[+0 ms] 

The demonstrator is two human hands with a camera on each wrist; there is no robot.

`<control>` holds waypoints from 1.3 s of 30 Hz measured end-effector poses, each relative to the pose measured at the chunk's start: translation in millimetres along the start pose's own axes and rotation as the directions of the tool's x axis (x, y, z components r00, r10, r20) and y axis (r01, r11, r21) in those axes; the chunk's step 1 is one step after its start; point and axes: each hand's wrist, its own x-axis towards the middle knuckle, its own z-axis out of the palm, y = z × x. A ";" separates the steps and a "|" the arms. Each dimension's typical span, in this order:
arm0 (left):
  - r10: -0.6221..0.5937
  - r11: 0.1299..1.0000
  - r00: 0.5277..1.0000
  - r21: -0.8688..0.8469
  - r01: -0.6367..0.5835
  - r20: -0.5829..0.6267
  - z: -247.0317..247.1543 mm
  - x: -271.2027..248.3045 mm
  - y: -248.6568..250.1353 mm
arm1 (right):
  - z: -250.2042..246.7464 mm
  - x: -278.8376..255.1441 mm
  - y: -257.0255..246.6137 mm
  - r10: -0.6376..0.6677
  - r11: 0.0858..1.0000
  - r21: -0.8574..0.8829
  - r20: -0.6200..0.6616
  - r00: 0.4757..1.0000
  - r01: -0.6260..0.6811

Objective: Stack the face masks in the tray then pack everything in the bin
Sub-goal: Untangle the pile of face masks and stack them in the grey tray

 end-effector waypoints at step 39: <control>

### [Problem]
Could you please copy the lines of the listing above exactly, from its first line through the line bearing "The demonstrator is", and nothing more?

### [Answer for the task]
[+0 ms] 

The demonstrator is two human hands with a camera on each wrist; there is no robot.

What this exercise required is now done.